DESCRIPTION OF THE TASK
Give back the records that follow exactly, images excluded.
:: INFORMATION SUPPLIED
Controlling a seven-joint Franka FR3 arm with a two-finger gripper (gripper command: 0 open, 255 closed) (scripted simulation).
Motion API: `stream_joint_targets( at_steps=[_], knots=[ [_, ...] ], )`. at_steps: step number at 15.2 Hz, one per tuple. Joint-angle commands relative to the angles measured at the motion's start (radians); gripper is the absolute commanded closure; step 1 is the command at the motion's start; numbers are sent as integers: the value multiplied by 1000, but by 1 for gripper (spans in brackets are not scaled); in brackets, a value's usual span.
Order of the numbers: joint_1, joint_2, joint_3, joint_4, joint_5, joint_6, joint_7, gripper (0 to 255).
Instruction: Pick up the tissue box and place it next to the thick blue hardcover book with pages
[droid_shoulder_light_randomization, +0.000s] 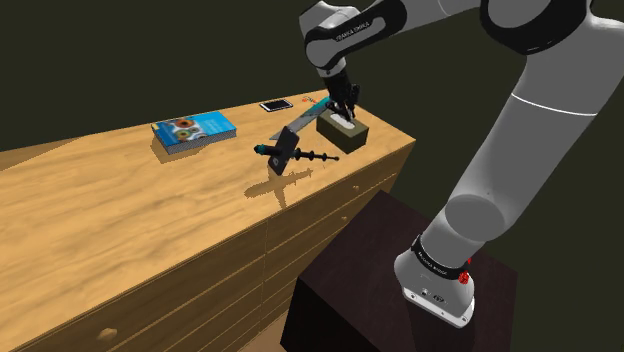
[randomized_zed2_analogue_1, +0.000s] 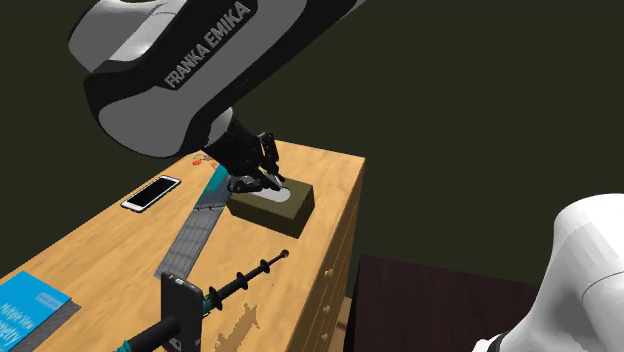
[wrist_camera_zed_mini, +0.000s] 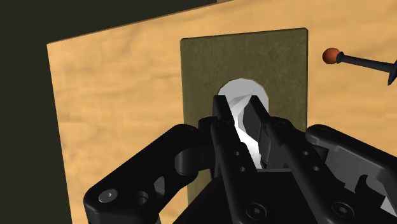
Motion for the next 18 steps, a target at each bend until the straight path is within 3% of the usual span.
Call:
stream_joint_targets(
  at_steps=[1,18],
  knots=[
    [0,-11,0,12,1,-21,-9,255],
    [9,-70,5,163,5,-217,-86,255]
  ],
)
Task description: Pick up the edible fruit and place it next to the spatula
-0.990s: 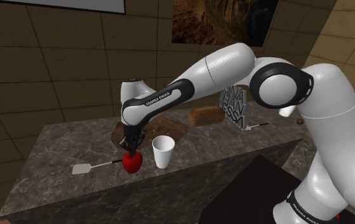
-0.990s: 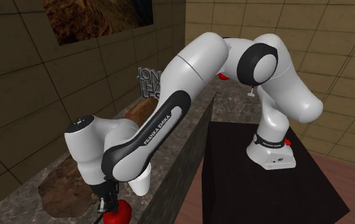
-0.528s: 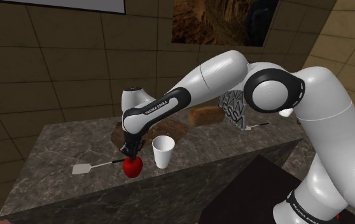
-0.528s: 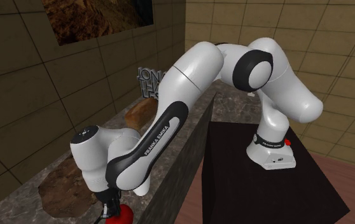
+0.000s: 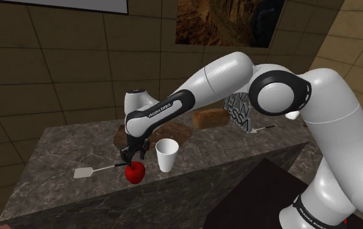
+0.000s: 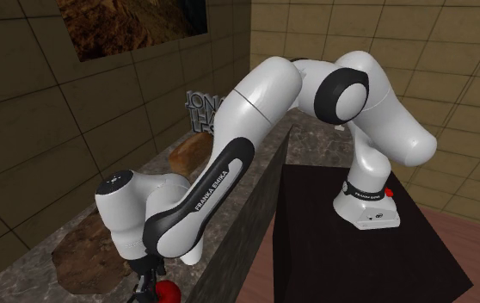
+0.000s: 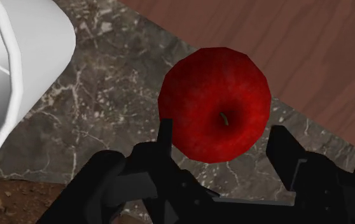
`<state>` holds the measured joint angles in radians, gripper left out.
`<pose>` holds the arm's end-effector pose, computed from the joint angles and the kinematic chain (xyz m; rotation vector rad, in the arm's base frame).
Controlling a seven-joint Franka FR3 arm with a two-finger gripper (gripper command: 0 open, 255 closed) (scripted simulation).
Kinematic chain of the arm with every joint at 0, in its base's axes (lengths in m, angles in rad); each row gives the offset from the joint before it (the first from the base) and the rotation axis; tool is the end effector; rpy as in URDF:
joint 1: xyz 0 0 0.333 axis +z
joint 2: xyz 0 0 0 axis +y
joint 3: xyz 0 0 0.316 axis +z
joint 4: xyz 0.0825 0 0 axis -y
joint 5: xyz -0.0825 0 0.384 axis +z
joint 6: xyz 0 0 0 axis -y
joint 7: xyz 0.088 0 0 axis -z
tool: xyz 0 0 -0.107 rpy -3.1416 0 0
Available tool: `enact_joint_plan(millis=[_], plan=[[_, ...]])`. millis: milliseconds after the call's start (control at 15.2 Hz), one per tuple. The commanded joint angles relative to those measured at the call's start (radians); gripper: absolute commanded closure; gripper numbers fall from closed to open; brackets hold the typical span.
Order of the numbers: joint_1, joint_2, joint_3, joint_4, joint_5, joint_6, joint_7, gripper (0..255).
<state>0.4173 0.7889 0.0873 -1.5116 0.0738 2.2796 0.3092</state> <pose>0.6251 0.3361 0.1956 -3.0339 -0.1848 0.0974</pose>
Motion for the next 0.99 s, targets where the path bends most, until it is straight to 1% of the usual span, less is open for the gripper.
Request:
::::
ANSWER SPACE
Controlling a seven-joint Franka FR3 arm with a two-finger gripper (gripper command: 0 open, 255 closed) (scripted simulation).
Motion API: `stream_joint_targets( at_steps=[_], knots=[ [_, ...] ], )`. at_steps: step number at 15.2 Hz, one per tuple. Joint-angle commands relative to the angles measured at the motion's start (radians); gripper is the absolute commanded closure; step 1 is the command at the motion's start; numbers are sent as integers: the value multiplied by 1000, but by 1 for gripper (spans in brackets are not scaled); in brackets, a value's usual span.
Order of the numbers: joint_1, joint_2, joint_3, joint_4, joint_5, joint_6, joint_7, gripper (0 to 255).
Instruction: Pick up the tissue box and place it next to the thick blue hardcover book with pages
[droid_shoulder_light_randomization, +0.000s] 
[randomized_zed2_analogue_1, +0.000s] 
[wrist_camera_zed_mini, +0.000s] 
Motion for the next 18 steps, a target at each bend until the straight path is within 3% of the usual span.
Call:
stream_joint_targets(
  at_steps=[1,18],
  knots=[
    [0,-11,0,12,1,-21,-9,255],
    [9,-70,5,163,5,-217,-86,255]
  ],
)
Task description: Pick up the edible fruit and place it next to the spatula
-0.990s: 
-0.990s: 
-0.528s: 
-0.528s: 
+0.000s: 
+0.000s: 
+0.000s: 
`<state>` holds the measured joint angles in radians, gripper left out.
`<pose>` holds the arm's end-effector pose, computed from the joint angles and the kinematic chain (xyz m; rotation vector rad, in the arm's base frame).
Controlling a seven-joint Franka FR3 arm with a two-finger gripper (gripper command: 0 open, 255 closed) (scripted simulation).
Kinematic chain of the arm with every joint at 0, in its base's axes (lengths in m, angles in rad); each row gives the offset from the joint before it (the first from the base) and the rotation axis; tool is the end effector; rpy as in URDF:
joint 1: xyz 0 0 0.333 axis +z
joint 2: xyz 0 0 0 axis +y
joint 3: xyz 0 0 0.316 axis +z
joint 4: xyz 0.0825 0 0 axis -y
joint 5: xyz -0.0825 0 0.384 axis +z
joint 6: xyz 0 0 0 axis -y
joint 7: xyz 0.088 0 0 axis -z
tool: xyz 0 0 -0.107 rpy -3.1416 0 0
Available tool: `enact_joint_plan(millis=[_], plan=[[_, ...]])`. millis: milliseconds after the call's start (control at 15.2 Hz), one per tuple. The commanded joint angles relative to those measured at the call's start (radians); gripper: absolute commanded closure; gripper numbers fall from closed to open; brackets hold the typical span.
Order of the numbers: joint_1, joint_2, joint_3, joint_4, joint_5, joint_6, joint_7, gripper (0..255).
<state>0.4173 0.7889 0.0873 -1.5116 0.0738 2.2796 0.3092</state> <pose>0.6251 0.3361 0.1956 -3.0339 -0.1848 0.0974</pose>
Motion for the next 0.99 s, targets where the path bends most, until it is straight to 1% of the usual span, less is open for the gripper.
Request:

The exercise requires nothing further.